You could just return a black area for where your OpenGL stuff would
be. Or you could use it for optimized drawing of a cached result: If
it's TRUE, just cairo_paint() the cache, otherwise rerender the full
contents.
Also, for the xv and OpenGL cases you outlined, you probably want to
create an X window outside of GDK (you definitely want in GStreamer,
and I'm prettty sure I'd want to for GL, too) and handle it manually.
In that case it's not GDK's responsibility to get something drawn. And
it would be up to the widgets to draw it when doing a non-system
draw() call.

> Now, say you have a complex dialog with lots of widgetry (and no
> native subwindows). The only thing in the update region is the area of
> two buttons, at the bottom of the window (maybe you moused over
> them). How do we repaint this?
>
So here's pseudocode for the important functions for redraw handling
that exist in my mind. There's probably some corner cases that we need
to think about, but in general, i think it works.

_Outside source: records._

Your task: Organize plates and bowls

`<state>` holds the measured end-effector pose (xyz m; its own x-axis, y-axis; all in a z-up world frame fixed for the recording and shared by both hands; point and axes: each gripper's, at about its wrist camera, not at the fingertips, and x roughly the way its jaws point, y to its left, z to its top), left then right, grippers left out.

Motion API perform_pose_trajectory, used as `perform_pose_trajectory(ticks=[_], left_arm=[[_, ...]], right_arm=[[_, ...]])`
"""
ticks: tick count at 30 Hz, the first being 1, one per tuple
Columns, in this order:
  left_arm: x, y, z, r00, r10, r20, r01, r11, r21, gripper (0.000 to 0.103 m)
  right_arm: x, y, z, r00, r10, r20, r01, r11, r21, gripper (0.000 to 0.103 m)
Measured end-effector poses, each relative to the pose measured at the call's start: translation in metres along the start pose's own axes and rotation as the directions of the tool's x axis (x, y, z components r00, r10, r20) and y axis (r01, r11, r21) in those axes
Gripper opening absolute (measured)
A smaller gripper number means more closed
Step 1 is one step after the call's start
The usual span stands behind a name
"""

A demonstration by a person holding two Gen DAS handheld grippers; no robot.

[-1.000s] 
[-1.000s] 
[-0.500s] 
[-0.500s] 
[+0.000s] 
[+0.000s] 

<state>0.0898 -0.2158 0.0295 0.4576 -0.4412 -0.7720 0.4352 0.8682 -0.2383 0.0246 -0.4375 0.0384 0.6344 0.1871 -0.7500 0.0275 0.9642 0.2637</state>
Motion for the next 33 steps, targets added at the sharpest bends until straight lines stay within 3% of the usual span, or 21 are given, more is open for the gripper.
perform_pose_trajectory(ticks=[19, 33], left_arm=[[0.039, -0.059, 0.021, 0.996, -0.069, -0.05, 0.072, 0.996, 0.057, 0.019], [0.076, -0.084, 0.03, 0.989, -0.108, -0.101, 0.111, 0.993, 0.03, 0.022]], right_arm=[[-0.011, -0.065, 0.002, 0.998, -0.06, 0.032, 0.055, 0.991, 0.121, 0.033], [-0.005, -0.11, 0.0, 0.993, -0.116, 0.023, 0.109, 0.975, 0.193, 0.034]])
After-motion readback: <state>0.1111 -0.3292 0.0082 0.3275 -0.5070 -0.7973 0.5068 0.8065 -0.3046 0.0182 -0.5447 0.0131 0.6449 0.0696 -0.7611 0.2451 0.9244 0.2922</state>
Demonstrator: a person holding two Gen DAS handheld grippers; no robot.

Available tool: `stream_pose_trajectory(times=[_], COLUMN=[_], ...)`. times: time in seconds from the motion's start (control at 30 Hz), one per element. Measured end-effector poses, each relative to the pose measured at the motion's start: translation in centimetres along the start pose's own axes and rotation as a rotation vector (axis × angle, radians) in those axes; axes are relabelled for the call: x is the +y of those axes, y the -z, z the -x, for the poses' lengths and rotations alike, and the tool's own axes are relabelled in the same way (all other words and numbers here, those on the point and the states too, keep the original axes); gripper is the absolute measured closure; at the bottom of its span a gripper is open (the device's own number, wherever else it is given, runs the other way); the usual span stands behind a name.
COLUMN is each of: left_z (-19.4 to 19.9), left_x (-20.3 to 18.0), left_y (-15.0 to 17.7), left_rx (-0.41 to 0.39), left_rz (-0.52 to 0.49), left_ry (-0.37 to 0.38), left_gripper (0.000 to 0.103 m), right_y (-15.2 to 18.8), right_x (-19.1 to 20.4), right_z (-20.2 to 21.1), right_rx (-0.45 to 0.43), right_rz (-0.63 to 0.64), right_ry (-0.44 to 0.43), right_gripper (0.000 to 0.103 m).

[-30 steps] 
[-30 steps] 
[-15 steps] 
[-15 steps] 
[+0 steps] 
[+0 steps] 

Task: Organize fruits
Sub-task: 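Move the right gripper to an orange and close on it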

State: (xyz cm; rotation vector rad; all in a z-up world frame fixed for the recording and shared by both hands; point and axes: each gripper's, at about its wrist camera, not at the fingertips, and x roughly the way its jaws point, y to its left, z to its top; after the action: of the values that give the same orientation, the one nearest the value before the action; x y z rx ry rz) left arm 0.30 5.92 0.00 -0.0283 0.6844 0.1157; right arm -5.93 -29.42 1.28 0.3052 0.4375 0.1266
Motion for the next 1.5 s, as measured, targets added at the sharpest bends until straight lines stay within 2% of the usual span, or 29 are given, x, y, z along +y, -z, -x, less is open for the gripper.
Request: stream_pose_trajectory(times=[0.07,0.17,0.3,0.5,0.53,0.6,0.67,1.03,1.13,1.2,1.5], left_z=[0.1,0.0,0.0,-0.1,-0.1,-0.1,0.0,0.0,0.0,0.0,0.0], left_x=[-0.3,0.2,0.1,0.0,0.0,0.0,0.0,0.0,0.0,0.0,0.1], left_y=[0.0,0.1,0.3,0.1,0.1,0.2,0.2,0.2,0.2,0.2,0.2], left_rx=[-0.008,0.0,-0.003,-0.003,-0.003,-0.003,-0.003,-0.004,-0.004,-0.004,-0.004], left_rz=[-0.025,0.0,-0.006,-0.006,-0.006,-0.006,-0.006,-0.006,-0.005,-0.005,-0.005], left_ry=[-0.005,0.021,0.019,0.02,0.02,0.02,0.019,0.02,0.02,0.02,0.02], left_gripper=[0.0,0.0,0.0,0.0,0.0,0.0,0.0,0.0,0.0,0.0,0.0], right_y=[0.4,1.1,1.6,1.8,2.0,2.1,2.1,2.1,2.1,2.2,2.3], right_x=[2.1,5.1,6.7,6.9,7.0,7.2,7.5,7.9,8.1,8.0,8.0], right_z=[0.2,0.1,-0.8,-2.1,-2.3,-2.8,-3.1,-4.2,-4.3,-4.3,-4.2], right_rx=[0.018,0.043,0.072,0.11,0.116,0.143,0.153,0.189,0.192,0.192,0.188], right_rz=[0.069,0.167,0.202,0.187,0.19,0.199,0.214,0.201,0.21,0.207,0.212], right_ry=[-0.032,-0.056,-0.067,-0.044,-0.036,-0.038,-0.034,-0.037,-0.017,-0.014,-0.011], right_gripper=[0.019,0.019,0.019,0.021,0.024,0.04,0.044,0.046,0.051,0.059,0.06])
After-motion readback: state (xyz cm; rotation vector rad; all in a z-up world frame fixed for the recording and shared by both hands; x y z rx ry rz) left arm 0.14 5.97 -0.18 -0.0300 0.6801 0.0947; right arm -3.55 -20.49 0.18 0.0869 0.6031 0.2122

def expose_event (native_window, invalid_region):
  cairo_create (get_surface (native_window));
  cairo_clip (invalid_region)
  cairo_push_group() /* for double-buffering */
  render_window(native_window)
  cairo_pop_group_to_source()
  cairo_set_operator(SOURCE)
  cairo_paint()

def render_window (native_window, cr):
  foreach (subwindow of native_window):
    cairo_save()
    cairo_clip(get_region (subwindow))
    if (! everything_clipped ()):
      cairo_translate(subwindow.x,subwindow.y)
      gtk_widget_draw (get_widget (subwindow))
    cairo_restore()

def gtk_widget_draw(widget, cr):
  cairo_save ()
  cairo_clip (widget.allocation)
  if (! everything_clipped ()):
    widget->class->draw ()
  cairo_restore ()

As you've probably figured out, the everything_clipped() function does
all the magic here. It replaces the current cairo_region_intersect()
and does basically the same thing:
In render_window() it figures out if the window actually overlaps the
area to repaint and skips windows that don't.
In gtk_widget_draw() it does the same for widgets. If we wanted, we
could also use gdk_cairo_is_system_repaint() and check if
widget->window is identical, but I don't think that's even necessary.